In instances where triage necessitates classifying cases according to some criteria, repeat triage refers to the concept that health professionals (and patients) may be expected to review clinical and resource conditions during disasters continuously. This may have resulted (and has resulted) in a reallocation of treatment interventions. The concept of "withdrawing" from intervention to transfer a resource to another is relatively unknown outside of disaster planning circles in the United States. Still, it is increasingly prevalent in international disaster relief. It is, nonetheless, crucial to a large number of academic and practitioner debates about CSCs, particularly in the ethical literature.
2. Resource Allocation — personnel at long-term care institutions must understand what resources are available in a crisis and who will receive them in the event of a shortage. Staff, concentrators, oxygen tanks; drugs, including antiviral and IV fluids; personal protection equipment, food and water, utilities, and transportation are just a few supplies that may be short in long-term care during a crisis.
The rationale for the transition from routine care to a triage environment
Respect for Autonomy: People rule themselves and make their own decisions. But there are two ways to look at autonomy. In paternalism, an authority prioritizes a dependent's best interests over their wants.
A libertarian perspective on autonomy is also possible. This viewpoint puts the patient's wishes before their own. Justice: Under the justice ethical concept, acts should be fair to all parties
Moral Theories People frequently choose an ethical philosophy based on their life experiences.
Deontology: According to deontological philosophy, humans should analyze ethical dilemmas based on their commitments and duties
Utilitarianism: To a utilitarian, the ethically correct decision is the one that benefits the most people. Act utilitarianism is doing what helps the most people, regardless of personal sentiments or society restraints like laws.

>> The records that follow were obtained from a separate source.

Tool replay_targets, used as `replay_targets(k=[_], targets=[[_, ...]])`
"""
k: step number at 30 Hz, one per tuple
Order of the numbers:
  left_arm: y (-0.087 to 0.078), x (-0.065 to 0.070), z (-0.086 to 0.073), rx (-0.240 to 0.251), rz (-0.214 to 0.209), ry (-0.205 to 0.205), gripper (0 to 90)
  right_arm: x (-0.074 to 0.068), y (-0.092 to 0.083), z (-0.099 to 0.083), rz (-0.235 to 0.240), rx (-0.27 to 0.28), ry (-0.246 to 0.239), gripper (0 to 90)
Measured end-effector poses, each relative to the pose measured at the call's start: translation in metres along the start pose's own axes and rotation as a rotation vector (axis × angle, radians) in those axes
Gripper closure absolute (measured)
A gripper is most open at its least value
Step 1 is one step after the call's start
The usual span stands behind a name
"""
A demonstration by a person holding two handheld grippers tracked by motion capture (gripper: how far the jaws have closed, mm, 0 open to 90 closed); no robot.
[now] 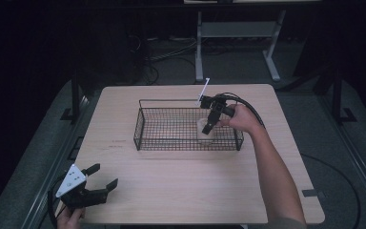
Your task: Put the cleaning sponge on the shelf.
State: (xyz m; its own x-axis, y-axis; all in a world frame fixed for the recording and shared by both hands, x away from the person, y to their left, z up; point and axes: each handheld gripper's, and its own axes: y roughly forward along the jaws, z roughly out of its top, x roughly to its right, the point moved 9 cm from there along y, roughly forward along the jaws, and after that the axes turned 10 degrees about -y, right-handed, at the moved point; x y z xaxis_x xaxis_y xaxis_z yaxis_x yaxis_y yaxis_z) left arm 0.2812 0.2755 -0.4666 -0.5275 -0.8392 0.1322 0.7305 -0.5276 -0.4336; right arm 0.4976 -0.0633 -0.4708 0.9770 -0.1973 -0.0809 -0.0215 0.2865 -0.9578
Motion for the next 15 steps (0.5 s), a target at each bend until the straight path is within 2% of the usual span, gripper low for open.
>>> replay_targets(k=[4,8,9,15], targets=[[0.000,0.000,0.000,0.002,0.000,-0.003,14.0,-0.001,-0.003,0.002,-0.007,0.007,-0.002,18.0],[0.000,0.000,0.000,0.001,0.000,-0.004,14.1,-0.002,-0.007,0.003,-0.016,0.023,-0.001,17.1],[0.000,0.000,0.000,0.001,0.000,-0.003,14.1,-0.003,-0.009,0.002,-0.007,0.021,0.003,16.8],[-0.001,0.000,0.000,0.004,0.000,-0.003,14.1,-0.005,-0.013,0.001,-0.022,0.019,-0.002,16.8]])
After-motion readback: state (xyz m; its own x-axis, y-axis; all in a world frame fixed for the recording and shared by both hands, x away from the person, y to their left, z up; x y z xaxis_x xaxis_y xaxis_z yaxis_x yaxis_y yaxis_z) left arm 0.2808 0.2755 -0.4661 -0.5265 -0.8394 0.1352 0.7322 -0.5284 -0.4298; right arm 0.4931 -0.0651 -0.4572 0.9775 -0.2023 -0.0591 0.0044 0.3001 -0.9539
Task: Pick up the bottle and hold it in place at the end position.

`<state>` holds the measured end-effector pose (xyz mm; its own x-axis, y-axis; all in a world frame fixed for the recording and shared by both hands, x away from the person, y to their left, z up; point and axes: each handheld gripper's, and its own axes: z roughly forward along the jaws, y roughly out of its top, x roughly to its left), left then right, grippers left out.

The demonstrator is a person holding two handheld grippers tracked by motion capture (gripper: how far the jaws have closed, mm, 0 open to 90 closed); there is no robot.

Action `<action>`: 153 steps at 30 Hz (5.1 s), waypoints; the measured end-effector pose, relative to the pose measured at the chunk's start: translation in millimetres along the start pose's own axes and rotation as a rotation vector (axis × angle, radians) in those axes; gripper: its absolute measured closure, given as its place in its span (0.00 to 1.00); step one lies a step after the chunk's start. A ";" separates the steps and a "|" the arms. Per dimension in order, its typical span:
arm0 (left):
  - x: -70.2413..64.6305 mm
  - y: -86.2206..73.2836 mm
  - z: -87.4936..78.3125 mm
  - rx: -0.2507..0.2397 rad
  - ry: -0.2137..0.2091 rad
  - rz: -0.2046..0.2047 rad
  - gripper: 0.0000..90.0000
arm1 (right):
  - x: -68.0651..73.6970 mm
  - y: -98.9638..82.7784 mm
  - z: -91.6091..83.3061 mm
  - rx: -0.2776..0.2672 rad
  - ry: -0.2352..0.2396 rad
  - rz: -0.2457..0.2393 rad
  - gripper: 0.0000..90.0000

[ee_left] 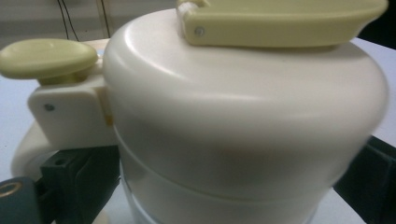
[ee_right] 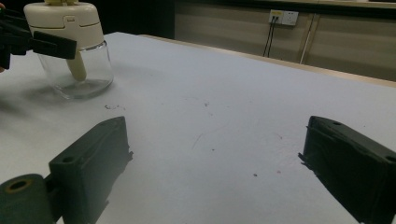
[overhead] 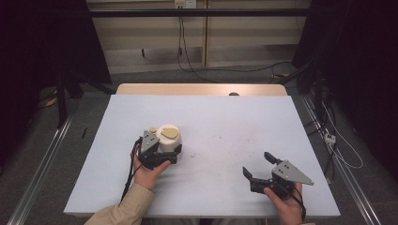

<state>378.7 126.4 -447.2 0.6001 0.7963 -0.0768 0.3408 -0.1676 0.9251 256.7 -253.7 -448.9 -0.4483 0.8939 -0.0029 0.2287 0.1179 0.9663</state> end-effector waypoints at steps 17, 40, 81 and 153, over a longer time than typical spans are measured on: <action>-1.9 -0.3 13.2 -0.014 0.023 -0.013 0.04 | -1.1 -0.3 -0.4 0.003 -0.002 0.008 0.07; -4.1 0.3 15.6 -0.036 0.036 -0.021 0.06 | -2.1 -0.7 -0.3 0.003 -0.002 0.011 0.07; -9.6 26.7 27.0 -0.080 -0.054 -0.020 0.07 | -2.9 -0.8 -0.9 0.002 -0.004 0.008 0.08; -27.4 51.9 67.1 -0.027 -0.150 -0.007 0.07 | -5.0 -2.3 -3.2 0.001 -0.011 0.015 0.08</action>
<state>428.5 56.9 -422.0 0.6998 0.7013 -0.1362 0.3272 -0.1451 0.9338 255.6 -259.8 -450.3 -0.4354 0.9002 0.0089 0.2364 0.1048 0.9660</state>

Rights are preserved and given priority in the rights ethical philosophy. Rights are regarded as ethically legitimate and valid because they are widely accepted.
An ethical issue is compared to previous ethical difficulties and their outcomes. This helps you assess the problem and propose the best solution based on others' experiences.
An activity that deviates from a person's norm is judged as a virtue. When assessing unethical conduct, it considers a person's values, reputation, and motive. The climax of all the rationales is beneficence.
The standard of care establishes the appropriateness of health care practitioners' conduct. It makes no recommendations about the steps that a practitioner should take. Defined, an individual's actions are appropriate if they are consistent with the actions taken by a reasonable and sensible physician in the same or similar circumstances. If the conditions alter, the steps will change as well. As a result, the existing standard is applicable in all cases.
Leider, J. P., DeBruin, D., Reynolds, N., Koch, A., & Seaberg, J. (2017). Ethical Guidance for Disaster Response, Specifically Around Crisis Standards of Care: A Systematic Review. American journal of public health, 107(9), e1–e9. https://doi.org/10.2105/AJPH.2017.303882
Ozge Karadag, C., & Kerim Hakan, A. (2012). Ethical dilemmas in disaster medicine. Iranian Red Crescent medical journal, 14(10), 602–612.